Every word of the data must be reproduced in your reply exactly.

Stored dataset items
===============

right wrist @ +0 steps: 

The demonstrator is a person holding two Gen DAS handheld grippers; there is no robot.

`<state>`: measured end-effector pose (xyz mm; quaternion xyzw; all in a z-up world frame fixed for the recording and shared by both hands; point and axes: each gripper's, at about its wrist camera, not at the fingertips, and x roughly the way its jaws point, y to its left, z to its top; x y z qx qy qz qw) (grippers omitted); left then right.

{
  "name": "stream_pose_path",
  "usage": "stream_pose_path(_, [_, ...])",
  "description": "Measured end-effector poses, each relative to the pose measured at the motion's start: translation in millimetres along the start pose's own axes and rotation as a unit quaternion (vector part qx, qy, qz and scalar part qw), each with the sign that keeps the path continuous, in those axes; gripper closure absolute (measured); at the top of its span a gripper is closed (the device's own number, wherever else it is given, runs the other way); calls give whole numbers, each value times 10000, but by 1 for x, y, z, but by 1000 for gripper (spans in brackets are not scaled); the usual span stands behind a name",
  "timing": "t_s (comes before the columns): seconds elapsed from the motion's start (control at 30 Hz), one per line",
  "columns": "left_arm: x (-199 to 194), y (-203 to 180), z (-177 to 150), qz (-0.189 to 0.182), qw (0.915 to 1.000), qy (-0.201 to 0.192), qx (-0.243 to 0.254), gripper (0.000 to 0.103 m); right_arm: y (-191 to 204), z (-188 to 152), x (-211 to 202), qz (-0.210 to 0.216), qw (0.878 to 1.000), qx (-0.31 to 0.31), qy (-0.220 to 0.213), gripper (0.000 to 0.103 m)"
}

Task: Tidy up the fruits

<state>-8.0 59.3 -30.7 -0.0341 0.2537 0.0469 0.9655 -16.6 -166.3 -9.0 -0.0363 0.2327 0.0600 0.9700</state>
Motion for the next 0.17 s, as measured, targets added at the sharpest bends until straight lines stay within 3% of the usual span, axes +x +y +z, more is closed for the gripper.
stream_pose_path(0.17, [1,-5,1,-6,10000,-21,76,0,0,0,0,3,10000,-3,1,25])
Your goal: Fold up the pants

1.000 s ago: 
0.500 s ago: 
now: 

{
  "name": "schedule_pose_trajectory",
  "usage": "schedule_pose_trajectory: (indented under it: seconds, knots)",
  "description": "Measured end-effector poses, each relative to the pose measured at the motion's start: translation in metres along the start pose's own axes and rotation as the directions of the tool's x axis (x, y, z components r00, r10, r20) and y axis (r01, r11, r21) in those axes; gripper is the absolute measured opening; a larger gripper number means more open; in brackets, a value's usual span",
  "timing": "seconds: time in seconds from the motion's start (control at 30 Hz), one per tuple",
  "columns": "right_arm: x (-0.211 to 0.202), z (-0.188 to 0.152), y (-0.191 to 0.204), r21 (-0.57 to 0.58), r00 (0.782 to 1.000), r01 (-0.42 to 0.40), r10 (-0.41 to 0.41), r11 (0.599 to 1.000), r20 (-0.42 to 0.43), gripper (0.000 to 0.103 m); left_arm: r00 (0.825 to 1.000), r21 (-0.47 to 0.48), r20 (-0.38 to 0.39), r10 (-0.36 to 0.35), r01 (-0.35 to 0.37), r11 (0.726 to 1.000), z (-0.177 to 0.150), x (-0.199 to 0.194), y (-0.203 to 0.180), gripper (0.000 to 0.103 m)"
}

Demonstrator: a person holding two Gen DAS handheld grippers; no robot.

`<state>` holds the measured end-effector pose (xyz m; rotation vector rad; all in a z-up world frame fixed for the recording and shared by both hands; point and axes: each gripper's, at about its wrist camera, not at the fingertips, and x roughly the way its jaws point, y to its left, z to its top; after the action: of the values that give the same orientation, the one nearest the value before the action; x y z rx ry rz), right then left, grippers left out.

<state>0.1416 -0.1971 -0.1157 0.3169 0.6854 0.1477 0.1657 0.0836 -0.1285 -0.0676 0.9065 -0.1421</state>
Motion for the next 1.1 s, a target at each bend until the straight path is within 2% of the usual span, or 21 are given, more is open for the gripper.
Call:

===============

RESULT BELOW
right wrist @ +0 steps: 

The demonstrator is a person holding two Gen DAS handheld grippers; there is no robot.

`<state>`: measured end-effector pose (xyz mm; quaternion xyzw; all in a z-up world frame fixed for the recording and shared by both hands; point and axes: each gripper's, at about its wrist camera, not at the fingertips, and x roughly the way its jaws point, y to its left, z to its top; x y z qx qy qz qw) (grippers omitted); left then right.

{
  "name": "stream_pose_path",
  "usage": "stream_pose_path(_, [_, ...])",
  "description": "Measured end-effector poses, each relative to the pose measured at the motion's start: translation in millimetres along the start pose's own axes and rotation as a unit quaternion (vector part qx, qy, qz and scalar part qw), each with the sign that keeps the path continuous, in those axes; gripper closure absolute (measured); at the top of its span a gripper is closed (the device's own number, wherever else it is given, runs the other way); calls give whole numbers, each value times 10000, but by 1 for x, y, z, but by 1000 for gripper (spans in brackets are not scaled); the usual span stands behind a name",
  "timing": "t_s (comes before the columns): seconds elapsed from the motion's start (control at 30 Hz), one per line",
  "columns": "left_arm: x (-199 to 194), y (-203 to 180), z (-177 to 150), qz (-0.189 to 0.182), qw (0.915 to 1.000), qy (-0.201 to 0.192), qx (-0.243 to 0.254), gripper (0.000 to 0.103 m); right_arm: y (-191 to 204), z (-188 to 152), x (-211 to 202), qz (-0.210 to 0.216), qw (0.878 to 1.000), qx (-0.31 to 0.31), qy (-0.220 to 0.213), gripper (0.000 to 0.103 m)"
}

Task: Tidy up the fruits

<state>-8.0 59.3 -30.7 -0.0341 0.2537 0.0469 0.9655 -16.6 -166.3 -9.0 -0.0363 0.2327 0.0600 0.9700</state>
Motion for the next 0.17 s, as measured, targets added at the sharpest bends until straight lines stay within 3% of the usual span, axes +x +y +z, more is closed for the gripper.
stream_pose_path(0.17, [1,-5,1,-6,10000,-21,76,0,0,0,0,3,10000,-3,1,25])
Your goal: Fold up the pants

1.000 s ago: 
0.500 s ago: 
now: 

{
  "name": "schedule_pose_trajectory",
  "usage": "schedule_pose_trajectory: (indented under it: seconds, knots)",
  "description": "Measured end-effector poses, each relative to the pose measured at the motion's start: translation in metres along the start pose's own axes and rotation as the directions of the tool's x axis (x, y, z components r00, r10, r20) and y axis (r01, r11, r21) in those axes; gripper is the absolute measured opening; a larger gripper number means more open; in brackets, a value's usual span",
  "timing": "seconds: time in seconds from the motion's start (control at 30 Hz), one per tuple",
  "columns": "right_arm: x (-0.211 to 0.202), z (-0.188 to 0.152), y (-0.191 to 0.204), r21 (-0.57 to 0.58), r00 (0.782 to 1.000), r01 (-0.42 to 0.40), r10 (-0.41 to 0.41), r11 (0.599 to 1.000), r20 (-0.42 to 0.43), gripper (0.000 to 0.103 m); left_arm: r00 (0.825 to 1.000), r21 (-0.47 to 0.48), r20 (-0.38 to 0.39), r10 (-0.36 to 0.35), r01 (-0.35 to 0.37), r11 (0.726 to 1.000), z (-0.177 to 0.150), x (-0.199 to 0.194), y (-0.203 to 0.180), gripper (0.000 to 0.103 m)"
}

Demonstrator: a person holding two Gen DAS handheld grippers; no robot.

`<state>` holds the measured end-effector pose (xyz m; rotation vector rad; all in a z-up world frame fixed for the recording and shared by both hands; point and axes: each gripper's, at about its wrist camera, not at the fingertips, and x roughly the way its jaws point, y to its left, z to its top; after the action: of the values that give the same orientation, the one nearest the value before the action; x y z rx ry rz), right then left, grippers left out.

<state>0.1416 -0.1971 -0.1157 0.3169 0.6854 0.1477 0.1657 0.0836 -0.1285 -0.0676 0.9065 -0.1421</state>
Motion for the next 1.1 s, a target at each bend until the straight path is within 2% of the usual span, or 21 are given, more is open for the gripper.
Call:

That wraps up the answer.